A line below contains "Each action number", and a later one contains "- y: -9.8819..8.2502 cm". Repeat both, with every line between them, exactly.
[Dataset content Boundary: Start]
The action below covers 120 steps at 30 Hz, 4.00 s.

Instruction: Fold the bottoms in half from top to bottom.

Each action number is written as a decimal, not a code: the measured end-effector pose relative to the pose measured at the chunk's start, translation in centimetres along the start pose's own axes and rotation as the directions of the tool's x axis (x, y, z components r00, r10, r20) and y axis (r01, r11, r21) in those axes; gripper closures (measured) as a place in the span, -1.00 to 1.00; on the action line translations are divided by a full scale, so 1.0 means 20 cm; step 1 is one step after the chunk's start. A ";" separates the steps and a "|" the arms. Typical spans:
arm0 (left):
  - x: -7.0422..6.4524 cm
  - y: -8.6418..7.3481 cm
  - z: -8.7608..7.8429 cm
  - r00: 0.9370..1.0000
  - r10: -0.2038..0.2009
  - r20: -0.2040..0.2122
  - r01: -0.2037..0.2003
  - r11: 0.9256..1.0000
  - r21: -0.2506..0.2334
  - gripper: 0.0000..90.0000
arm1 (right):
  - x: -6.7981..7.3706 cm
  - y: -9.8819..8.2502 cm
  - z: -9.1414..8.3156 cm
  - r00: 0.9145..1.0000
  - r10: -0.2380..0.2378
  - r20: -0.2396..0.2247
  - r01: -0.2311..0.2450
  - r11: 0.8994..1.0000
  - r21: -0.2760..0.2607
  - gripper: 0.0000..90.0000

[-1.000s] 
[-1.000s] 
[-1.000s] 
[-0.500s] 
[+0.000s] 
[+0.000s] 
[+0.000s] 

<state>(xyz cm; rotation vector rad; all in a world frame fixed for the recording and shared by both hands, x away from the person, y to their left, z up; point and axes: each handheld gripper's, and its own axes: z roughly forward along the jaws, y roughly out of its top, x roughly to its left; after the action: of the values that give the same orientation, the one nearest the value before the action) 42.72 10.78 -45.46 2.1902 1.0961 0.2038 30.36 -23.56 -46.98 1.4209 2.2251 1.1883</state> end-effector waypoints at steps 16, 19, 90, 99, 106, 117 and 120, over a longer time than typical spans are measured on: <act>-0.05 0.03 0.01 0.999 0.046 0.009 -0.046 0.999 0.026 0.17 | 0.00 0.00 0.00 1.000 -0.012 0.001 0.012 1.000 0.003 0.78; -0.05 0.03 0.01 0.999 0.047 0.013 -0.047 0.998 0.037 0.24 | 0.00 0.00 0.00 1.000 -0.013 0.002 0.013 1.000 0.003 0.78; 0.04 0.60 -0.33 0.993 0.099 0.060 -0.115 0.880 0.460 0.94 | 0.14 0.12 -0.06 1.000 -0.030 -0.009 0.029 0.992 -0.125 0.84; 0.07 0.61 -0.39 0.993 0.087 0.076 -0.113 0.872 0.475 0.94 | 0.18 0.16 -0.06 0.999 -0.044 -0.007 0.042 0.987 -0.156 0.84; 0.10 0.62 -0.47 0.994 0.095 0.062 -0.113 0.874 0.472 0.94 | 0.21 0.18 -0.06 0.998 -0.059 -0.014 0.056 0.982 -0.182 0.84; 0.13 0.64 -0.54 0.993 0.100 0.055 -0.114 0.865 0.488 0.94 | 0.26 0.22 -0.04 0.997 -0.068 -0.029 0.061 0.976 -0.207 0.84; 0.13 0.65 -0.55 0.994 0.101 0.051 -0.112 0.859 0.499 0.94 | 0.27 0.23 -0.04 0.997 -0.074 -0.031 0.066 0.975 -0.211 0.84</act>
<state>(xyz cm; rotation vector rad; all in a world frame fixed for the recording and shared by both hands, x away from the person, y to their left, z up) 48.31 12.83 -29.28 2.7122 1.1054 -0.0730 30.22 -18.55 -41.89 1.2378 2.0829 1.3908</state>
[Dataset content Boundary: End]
▶ [Final answer]:
Each action number is written as a decimal, not a code: the measured end-effector pose relative to the pose measured at the chunk's start, translation in centimetres along the start pose's own axes and rotation as the directions of the tool's x axis (x, y, z components r00, r10, r20) and y axis (r01, r11, r21) in those axes; gripper closures (measured) as a place in the span, -1.00 to 1.00; on the action line translations are divided by a full scale, so 1.0 means 20 cm; step 1 is one step after the chunk's start. A ";" separates the steps and a "|" the arms. Typical spans:
arm0 (left):
  - x: -7.0422..6.4524 cm
  - y: -8.6418..7.3481 cm
  - z: -8.7608..7.8429 cm
  - r00: 0.9370..1.0000
  - r10: -0.2038..0.2009
  - r20: -0.2040..0.2122
  - r01: -0.2037..0.2003
  - r11: 0.9256..1.0000
  - r21: -0.2506..0.2334
  - gripper: 0.0000..90.0000
arm1 (right):
  - x: -6.7981..7.3706 cm
  - y: -9.8819..8.2502 cm

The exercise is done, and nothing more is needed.